◆ **WHAT TO WORK ON**
Your task is to copy each line of the records that includes the string "spaces".

◆ **EXTRACTED ENTRIES**
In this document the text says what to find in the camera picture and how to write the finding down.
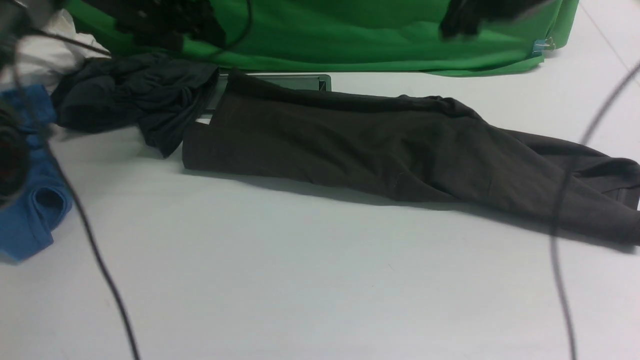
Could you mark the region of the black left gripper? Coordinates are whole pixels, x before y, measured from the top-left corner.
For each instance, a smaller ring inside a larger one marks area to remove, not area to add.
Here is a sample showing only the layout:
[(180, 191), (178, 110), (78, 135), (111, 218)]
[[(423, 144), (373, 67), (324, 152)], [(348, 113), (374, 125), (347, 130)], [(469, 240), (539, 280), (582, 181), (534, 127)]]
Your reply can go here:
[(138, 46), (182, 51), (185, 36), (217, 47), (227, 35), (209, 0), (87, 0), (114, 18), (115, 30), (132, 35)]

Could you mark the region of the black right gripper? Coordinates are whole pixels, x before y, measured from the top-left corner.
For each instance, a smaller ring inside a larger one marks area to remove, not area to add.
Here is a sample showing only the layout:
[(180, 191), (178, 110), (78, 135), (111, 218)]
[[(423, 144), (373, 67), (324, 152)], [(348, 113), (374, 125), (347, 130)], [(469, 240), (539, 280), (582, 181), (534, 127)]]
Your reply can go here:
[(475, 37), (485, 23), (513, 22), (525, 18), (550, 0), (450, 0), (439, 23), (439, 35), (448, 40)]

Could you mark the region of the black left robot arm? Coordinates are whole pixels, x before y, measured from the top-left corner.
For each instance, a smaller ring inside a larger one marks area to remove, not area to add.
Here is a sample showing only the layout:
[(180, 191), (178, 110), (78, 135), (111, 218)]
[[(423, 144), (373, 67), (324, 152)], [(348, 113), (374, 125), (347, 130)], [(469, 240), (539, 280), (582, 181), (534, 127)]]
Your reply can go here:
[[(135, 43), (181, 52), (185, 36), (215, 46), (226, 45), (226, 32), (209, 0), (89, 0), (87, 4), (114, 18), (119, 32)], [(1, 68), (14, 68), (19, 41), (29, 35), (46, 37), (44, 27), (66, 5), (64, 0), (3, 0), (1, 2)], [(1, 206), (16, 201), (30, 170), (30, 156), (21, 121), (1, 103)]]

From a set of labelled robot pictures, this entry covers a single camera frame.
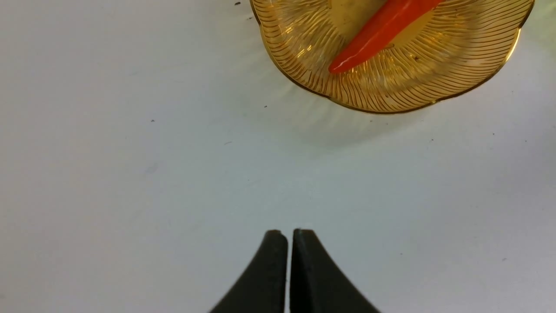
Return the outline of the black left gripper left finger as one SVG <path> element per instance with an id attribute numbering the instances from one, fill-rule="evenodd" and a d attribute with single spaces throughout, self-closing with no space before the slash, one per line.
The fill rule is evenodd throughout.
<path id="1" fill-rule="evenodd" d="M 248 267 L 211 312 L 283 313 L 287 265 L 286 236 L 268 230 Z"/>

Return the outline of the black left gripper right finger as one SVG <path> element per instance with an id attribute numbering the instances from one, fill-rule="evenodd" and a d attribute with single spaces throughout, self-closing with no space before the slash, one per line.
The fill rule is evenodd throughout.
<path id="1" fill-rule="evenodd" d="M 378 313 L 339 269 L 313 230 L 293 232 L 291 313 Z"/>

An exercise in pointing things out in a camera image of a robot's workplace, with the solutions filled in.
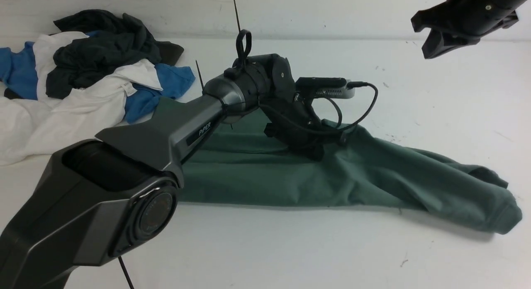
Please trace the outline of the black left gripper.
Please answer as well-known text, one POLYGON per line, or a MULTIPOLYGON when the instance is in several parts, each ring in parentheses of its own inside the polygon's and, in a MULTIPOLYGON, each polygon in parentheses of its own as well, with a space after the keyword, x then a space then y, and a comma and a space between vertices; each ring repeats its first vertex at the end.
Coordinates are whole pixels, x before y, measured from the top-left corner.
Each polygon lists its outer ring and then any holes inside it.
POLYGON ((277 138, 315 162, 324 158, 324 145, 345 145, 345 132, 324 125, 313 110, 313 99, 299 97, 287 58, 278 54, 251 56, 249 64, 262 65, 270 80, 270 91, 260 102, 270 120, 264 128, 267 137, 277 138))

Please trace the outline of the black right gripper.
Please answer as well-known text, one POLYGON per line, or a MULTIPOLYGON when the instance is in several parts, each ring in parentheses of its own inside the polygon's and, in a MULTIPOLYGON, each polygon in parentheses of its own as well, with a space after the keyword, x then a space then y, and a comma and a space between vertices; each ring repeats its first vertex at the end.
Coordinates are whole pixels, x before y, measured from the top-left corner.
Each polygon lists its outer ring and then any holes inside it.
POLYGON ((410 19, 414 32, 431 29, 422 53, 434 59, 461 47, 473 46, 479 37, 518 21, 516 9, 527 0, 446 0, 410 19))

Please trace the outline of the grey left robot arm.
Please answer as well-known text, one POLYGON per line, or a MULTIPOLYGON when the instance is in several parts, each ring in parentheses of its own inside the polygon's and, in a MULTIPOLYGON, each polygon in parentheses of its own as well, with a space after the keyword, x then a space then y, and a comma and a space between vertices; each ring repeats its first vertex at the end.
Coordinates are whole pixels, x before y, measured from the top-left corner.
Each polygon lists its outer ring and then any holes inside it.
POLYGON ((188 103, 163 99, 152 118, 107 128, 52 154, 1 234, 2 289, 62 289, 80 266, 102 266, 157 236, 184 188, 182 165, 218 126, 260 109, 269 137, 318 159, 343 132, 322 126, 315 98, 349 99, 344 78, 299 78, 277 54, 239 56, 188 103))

◆ **TASK ANSWER**
Return the outline of the black left gripper left finger as one SVG <path> element per instance with an id attribute numbering the instances from one, fill-rule="evenodd" and a d attribute with single spaces throughout, self-closing with no space before the slash, one per line.
Return the outline of the black left gripper right finger as one SVG <path> element per instance with an id attribute numbering the instances from one, fill-rule="evenodd" and a d attribute with single spaces throughout, self-closing with no space before the slash, one per line.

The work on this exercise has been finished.